In 2016, the Coens gave to their longtime friend and collaborator John Turturro the right to use his character of Jesus Quintana from The Big Lebowski in his own spin-off, The Jesus Rolls, which he would also write and direct. The Coens have no involvement in the production. In August 2016, the film began principal photography.[80][81]
The Coens first wrote the script for Suburbicon in 1986. The film was eventually directed by George Clooney and began filming in October 2016. It was released by Paramount Pictures in the fall of 2017.[82]
The Coens most recently directed The Ballad of Buster Scruggs, a Western anthology starring Tim Blake Nelson, Liam Neeson, and James Franco. It began streaming on Netflix on November 16, 2018, after a brief theatrical run.[83][84][85]
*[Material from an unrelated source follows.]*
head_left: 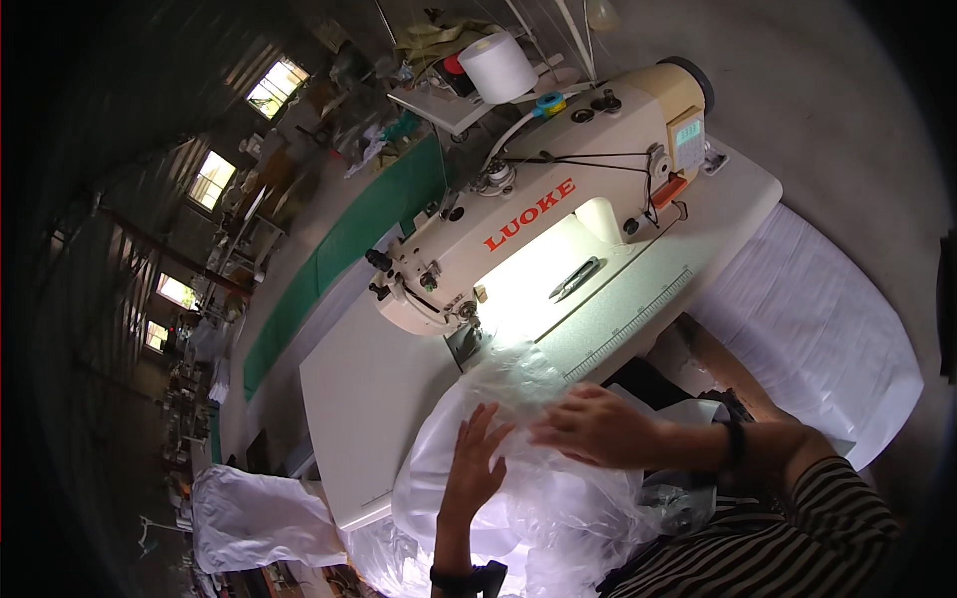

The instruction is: Sewing large white plastic sheets together using an industrial sewing machine.

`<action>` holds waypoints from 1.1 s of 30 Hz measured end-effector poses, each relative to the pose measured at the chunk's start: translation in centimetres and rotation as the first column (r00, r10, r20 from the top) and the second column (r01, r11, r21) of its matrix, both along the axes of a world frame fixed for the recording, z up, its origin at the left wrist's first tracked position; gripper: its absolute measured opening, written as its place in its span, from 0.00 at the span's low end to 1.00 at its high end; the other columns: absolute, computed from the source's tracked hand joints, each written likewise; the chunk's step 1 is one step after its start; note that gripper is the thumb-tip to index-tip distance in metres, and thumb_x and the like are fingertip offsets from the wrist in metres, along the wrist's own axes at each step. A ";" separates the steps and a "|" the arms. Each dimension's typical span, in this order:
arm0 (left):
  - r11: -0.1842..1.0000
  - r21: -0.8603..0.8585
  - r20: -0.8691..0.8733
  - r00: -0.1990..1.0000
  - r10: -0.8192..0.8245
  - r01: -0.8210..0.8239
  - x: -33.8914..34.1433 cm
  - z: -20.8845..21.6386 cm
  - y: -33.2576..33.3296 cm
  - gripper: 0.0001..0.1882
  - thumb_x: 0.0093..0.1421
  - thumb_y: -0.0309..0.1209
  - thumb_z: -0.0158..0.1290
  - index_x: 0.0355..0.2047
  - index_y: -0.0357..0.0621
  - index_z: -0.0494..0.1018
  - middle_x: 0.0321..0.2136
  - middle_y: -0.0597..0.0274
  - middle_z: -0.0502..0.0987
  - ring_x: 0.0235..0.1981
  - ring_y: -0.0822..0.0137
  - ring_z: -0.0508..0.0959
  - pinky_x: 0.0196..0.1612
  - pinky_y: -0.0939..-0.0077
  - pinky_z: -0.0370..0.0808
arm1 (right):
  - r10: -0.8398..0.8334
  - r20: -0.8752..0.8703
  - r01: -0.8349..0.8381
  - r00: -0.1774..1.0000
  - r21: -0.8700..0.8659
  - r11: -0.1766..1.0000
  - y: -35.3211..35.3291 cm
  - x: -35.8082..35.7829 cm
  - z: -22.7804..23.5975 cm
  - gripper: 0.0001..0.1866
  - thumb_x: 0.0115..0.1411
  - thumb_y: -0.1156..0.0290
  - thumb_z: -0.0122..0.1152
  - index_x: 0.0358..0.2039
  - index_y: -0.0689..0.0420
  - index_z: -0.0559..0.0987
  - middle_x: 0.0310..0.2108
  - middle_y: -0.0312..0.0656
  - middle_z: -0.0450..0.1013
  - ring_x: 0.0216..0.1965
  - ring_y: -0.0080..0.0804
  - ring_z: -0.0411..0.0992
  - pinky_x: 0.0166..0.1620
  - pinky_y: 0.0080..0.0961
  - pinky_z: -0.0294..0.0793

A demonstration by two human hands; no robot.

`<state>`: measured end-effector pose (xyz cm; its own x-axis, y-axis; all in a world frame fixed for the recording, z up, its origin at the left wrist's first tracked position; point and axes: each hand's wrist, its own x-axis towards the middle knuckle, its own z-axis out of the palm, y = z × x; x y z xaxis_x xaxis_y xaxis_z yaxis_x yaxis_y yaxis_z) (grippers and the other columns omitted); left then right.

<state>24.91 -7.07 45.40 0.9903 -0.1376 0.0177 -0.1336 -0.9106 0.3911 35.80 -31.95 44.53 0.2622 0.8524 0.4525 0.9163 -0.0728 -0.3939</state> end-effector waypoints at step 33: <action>0.989 0.119 0.222 0.969 -0.110 0.085 10.7 -3.9 -0.9 0.21 0.61 0.35 0.55 0.54 0.44 0.71 0.60 0.57 0.68 0.63 0.55 0.66 0.65 0.50 0.58 | -0.425 -0.572 0.464 0.702 -0.087 0.882 -0.9 -0.7 -9.7 0.21 0.63 0.52 0.59 0.32 0.61 0.76 0.29 0.50 0.74 0.33 0.46 0.75 0.40 0.40 0.73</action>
<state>35.66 -7.96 41.46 0.9437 -0.2467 0.2204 -0.2976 -0.9240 0.2400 35.14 -32.88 34.85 0.8240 0.5476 0.1453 0.3960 -0.3733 -0.8389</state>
Planned and uncompleted projects[]
In a 1998 interview with Alex Simon for Venice magazine, the Coens discussed a project called The Contemplations, which would be an anthology of short films based on stories in a leather bound book from a "dusty old library".[86] This project may have influenced or evolved into The Ballad of Buster Scruggs, which has the same structure.[original research?]
In 2001, Joel stated that "a Cold War comedy called 62 Skidoo is one I'd like to do someday".[87]
The Coens had hoped to film James Dickey's novel To the White Sea.[88] They were due to start production in 2002, with Jeremy Thomas producing and Brad Pitt in the lead role, but it was canceled when the Coens felt that the budget offered was not enough to successfully produce the film.
In 2008, it was announced that the Coen brothers would write and direct an adaptation of Michael Chabon's novel The Yiddish Policemen's Union (2007). They were to produce the film with Scott Rudin for Columbia Pictures.[89] In the fall of 2012, however, Chabon told Mother Jones that "the Coen brothers wrote a draft of a script and then they seemed to move on", and that the film rights had "lapsed back to me".[90]
In 2009, the Coens stated that they were interested in making a sequel to Barton Fink called Old Fink, which would take place in the 1960s, around the same time period as A Serious Man. The Coens also stated that they had talks with John Turturro in reprising his role as Fink, but they were waiting "until he was actually old enough to play the part".[91]
In 2011, the Coens were working on a television project, called Harve Karbo, about a quirky Los Angeles private eye, for Imagine Television.[92]
In December 2013, the Coens stated in an interview that they were working on a new musical comedy centered around an opera singer, though they said it is "not a musical per se". In the same interview, they revealed they were also working on a sword and sandals drama film set in ancient Rome.[93]
In August 2015, it was announced that Warner Bros. had optioned the film rights to Ross Macdonald's novel Black Money for the Coen brothers to potentially write and direct.[94]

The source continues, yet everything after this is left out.